IGSC-EECI 2015

GRADUATE COURSE "Hybrid feedback control systems: Analysis and design"

COURSE DESCRIPTION

Hybrid control systems arise from controlling nonlinear systems with hybrid control algorithms — algorithms that involve logic variables, timers, computer program, and in general, states experiencing jumps at certain events — and also from controlling systems that are themselves hybrid, such as computer networks, power systems, and nonsmooth mechanical systems. Recent technological advances allowing for and utilizing the interplay between digital systems with the analog world (e.g., embedded computers, sensor networks, etc.) have increased the demand for a theory applicable to the resulting systems, which are of hybrid nature, and for design techniques that may guarantee, through hybrid control, performance, safety, and recovery specifications even in the presence of uncertainty. 

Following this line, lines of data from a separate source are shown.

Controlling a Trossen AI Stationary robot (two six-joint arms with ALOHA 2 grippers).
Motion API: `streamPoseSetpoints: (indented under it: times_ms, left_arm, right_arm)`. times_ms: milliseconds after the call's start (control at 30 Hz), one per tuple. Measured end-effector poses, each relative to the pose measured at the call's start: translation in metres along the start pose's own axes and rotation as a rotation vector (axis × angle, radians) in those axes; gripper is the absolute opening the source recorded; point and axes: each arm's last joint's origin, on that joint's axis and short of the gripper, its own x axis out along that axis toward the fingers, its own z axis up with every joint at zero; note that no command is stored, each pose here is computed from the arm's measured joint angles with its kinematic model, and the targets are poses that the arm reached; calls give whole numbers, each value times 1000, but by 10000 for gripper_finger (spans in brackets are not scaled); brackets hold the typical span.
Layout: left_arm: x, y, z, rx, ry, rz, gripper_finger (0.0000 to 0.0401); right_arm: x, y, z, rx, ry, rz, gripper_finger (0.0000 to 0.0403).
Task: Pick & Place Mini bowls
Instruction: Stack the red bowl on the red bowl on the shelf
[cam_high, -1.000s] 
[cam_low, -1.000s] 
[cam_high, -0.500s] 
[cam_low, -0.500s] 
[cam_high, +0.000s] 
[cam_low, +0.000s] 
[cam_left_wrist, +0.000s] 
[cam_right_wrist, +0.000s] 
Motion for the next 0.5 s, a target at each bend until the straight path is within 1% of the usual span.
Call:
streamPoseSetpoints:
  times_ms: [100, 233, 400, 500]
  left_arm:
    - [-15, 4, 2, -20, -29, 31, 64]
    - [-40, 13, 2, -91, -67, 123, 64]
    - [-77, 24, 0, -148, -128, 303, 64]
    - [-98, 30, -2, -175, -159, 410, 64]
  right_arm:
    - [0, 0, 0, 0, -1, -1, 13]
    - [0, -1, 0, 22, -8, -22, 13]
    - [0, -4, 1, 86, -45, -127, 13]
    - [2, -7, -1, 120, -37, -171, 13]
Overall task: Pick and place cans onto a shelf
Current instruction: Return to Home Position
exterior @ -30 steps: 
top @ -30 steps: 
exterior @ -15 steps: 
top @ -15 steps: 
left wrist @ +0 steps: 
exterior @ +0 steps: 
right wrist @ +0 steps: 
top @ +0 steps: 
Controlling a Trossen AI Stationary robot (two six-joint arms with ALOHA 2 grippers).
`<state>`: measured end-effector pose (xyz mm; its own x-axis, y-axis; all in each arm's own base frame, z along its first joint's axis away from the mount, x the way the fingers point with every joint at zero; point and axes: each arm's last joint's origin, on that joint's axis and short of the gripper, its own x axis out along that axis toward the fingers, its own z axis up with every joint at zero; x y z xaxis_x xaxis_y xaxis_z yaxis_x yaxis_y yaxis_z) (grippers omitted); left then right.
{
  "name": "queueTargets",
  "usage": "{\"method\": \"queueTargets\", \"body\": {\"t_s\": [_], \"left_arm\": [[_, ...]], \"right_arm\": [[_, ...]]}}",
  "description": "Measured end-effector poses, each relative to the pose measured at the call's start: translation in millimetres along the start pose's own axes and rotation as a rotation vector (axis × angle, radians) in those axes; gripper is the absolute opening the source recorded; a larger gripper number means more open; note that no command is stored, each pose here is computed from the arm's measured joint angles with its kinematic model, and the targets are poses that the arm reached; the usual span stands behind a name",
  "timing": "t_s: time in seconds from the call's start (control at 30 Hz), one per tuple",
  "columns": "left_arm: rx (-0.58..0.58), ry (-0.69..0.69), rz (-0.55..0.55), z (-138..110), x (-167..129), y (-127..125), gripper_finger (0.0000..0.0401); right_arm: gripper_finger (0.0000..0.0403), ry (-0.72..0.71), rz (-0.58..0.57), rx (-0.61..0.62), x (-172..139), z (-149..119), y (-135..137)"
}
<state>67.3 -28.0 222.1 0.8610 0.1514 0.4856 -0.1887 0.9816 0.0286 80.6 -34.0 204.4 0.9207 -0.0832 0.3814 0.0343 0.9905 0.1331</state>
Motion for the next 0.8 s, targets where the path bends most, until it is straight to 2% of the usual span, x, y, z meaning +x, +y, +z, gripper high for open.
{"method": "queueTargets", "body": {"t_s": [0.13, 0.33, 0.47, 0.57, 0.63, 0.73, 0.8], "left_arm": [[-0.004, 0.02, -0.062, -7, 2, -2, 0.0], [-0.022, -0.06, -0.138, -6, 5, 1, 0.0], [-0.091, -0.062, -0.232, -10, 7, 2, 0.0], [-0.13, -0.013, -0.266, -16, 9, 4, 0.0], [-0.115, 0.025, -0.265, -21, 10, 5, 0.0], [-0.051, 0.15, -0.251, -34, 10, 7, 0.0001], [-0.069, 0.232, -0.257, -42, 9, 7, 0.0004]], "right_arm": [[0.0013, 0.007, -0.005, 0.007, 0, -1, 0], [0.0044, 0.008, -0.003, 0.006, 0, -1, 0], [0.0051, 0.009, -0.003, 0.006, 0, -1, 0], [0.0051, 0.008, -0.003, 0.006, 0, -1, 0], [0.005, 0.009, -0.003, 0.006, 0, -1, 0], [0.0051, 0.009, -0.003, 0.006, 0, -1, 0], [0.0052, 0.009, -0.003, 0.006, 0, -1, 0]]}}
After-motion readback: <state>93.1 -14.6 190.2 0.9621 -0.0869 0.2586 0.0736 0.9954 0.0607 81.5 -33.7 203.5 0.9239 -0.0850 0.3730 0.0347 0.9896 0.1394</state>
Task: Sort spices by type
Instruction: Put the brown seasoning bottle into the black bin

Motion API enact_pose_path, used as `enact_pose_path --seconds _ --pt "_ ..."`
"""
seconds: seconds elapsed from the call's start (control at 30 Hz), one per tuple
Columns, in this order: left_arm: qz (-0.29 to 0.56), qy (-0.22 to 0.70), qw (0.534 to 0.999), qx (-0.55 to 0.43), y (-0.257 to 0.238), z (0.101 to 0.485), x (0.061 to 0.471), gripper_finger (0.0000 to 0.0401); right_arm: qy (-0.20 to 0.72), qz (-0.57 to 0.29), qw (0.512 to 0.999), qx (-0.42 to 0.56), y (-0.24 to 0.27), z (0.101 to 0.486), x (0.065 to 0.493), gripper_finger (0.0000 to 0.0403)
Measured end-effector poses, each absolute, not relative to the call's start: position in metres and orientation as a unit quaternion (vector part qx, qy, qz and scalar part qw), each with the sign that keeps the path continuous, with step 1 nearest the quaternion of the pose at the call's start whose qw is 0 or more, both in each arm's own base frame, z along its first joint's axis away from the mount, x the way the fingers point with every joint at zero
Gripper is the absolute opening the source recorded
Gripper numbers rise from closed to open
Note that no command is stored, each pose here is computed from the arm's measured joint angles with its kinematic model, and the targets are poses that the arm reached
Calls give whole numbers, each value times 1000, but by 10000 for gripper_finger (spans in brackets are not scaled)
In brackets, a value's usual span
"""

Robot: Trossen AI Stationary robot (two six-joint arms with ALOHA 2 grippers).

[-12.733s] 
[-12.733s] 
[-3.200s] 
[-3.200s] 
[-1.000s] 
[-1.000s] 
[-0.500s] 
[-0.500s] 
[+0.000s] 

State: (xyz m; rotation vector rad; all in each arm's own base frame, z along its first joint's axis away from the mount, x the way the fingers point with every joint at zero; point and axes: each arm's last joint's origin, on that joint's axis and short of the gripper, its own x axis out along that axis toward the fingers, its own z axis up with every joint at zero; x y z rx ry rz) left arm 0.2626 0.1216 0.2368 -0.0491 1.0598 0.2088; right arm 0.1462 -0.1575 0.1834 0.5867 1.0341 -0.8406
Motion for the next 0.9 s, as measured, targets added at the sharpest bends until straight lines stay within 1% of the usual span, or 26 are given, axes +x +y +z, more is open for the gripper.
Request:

This course presents recent advances in the analysis and design of hybrid control systems from a control theory viewpoint. The power of hybrid feedback control for robust stabilization will be displayed in several applications including power systems, robotic networks, underactuated rigid bodies, integrate-and-fire oscillators, neurons, and genetic networks.

This course is a natural follow-up to the introductory course on hybrid dynamical systems, to be taught in the preceding week by R. Goebel as module M20. Similar introductory courses have been offered through EECI and HYCON previously by A.R. Teel in 2010 and R.G. Sanfelice in 2011, 2013, and 2014.

GRADING SCHEME

• Homework will be assigned at the end of the day.
• In-class activities will be proposed during some of the lectures.
• A final project is required for validation of the course. A short presentation outlining the ideas is required (Friday morning). A final report in pdf using IEEE conference format is due on June 5 midnight PST (e-mail submission) 

COURSE CONTENT

Some of the files are password protected (pass is the same as the WiFi password for the course)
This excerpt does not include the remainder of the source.